• [Assignment]
Using the records below, transcribe word for word the stretch from the line that contains "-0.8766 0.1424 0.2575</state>" through the line that contains "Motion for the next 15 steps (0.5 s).", both end lines included, and nothing else.
═════ Source data
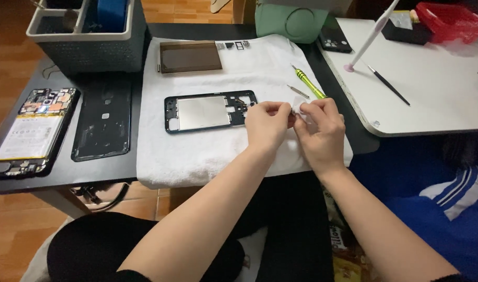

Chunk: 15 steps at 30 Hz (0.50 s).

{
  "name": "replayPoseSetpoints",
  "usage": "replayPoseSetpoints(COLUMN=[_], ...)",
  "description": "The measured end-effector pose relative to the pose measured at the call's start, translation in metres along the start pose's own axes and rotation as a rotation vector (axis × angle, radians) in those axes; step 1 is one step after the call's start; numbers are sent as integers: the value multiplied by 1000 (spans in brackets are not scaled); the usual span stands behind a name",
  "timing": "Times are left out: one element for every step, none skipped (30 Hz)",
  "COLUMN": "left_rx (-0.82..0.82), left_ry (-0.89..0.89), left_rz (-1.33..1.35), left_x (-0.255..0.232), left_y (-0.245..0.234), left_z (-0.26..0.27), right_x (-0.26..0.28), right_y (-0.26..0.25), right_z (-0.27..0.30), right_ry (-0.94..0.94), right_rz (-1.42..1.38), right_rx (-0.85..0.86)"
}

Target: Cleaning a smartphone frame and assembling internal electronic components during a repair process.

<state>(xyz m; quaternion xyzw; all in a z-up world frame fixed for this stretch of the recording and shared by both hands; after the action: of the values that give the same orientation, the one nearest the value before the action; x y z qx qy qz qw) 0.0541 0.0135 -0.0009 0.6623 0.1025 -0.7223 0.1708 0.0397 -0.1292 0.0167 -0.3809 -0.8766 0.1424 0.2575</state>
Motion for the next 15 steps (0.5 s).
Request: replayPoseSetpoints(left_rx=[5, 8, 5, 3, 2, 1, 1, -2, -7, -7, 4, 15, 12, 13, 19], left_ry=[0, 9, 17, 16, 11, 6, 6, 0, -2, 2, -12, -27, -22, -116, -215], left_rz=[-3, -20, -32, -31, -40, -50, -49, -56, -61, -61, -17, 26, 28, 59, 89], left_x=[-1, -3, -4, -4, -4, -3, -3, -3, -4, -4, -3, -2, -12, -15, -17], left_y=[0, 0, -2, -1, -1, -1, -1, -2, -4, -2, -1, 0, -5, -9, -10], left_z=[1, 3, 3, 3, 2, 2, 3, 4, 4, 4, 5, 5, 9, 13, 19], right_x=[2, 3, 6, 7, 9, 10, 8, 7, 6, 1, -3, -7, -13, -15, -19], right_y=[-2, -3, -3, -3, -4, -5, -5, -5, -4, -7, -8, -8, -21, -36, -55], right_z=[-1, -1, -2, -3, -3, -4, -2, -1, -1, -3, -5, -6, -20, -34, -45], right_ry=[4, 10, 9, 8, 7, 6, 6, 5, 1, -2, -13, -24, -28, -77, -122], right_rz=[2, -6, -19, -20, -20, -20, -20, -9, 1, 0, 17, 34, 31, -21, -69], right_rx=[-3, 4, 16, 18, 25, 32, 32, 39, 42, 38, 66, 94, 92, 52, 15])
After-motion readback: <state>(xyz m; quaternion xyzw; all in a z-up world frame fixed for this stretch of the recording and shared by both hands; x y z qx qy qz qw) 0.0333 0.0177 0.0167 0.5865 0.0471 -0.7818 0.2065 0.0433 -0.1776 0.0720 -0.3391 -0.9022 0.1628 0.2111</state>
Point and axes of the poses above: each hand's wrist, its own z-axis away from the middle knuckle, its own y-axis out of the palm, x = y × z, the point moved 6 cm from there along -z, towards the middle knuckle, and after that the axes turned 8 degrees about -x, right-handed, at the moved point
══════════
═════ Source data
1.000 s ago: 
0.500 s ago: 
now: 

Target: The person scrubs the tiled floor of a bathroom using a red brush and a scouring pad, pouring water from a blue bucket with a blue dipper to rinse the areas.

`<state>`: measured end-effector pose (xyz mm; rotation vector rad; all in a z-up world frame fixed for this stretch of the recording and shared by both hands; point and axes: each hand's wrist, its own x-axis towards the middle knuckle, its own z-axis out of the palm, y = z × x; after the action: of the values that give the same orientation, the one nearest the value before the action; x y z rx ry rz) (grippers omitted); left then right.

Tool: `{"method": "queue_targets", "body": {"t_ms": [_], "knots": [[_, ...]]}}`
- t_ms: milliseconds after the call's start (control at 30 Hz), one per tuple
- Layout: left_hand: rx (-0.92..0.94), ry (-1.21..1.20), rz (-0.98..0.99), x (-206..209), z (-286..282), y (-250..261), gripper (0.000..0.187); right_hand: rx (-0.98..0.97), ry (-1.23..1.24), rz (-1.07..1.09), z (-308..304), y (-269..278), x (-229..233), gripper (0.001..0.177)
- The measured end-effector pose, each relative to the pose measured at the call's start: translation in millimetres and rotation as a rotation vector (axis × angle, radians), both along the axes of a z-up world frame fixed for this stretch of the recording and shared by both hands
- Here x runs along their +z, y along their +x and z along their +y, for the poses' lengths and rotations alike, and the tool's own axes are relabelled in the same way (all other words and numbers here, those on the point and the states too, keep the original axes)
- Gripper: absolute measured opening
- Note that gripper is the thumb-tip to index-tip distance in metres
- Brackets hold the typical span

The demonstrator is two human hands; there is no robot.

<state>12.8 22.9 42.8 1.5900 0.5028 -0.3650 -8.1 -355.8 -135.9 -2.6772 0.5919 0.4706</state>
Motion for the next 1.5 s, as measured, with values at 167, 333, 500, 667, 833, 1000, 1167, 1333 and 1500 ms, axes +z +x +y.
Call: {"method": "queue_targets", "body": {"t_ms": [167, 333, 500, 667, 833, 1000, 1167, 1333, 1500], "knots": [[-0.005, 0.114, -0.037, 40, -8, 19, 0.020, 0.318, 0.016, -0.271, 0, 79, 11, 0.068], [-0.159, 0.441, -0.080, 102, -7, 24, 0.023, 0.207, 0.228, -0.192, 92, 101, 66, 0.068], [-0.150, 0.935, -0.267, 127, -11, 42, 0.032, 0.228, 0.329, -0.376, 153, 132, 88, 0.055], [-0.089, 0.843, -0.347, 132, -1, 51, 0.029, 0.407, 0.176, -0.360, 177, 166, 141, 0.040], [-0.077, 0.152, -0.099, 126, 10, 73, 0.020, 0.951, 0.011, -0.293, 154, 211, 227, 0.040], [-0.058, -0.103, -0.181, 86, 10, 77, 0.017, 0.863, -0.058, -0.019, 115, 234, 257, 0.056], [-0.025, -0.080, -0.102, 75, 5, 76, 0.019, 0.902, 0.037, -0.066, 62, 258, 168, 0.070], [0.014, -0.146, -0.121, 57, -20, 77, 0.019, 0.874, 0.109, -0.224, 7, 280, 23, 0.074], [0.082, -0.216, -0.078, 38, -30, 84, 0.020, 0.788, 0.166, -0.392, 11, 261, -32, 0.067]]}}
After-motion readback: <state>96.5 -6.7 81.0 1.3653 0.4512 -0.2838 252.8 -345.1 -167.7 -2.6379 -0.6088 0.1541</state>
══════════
• [Response]
<state>(xyz m; quaternion xyzw; all in a z-up world frame fixed for this stretch of the recording and shared by both hands; after the action: of the values that give the same orientation, the one nearest the value before the action; x y z qx qy qz qw) 0.0541 0.0135 -0.0009 0.6623 0.1025 -0.7223 0.1708 0.0397 -0.1292 0.0167 -0.3809 -0.8766 0.1424 0.2575</state>
Motion for the next 15 steps (0.5 s).

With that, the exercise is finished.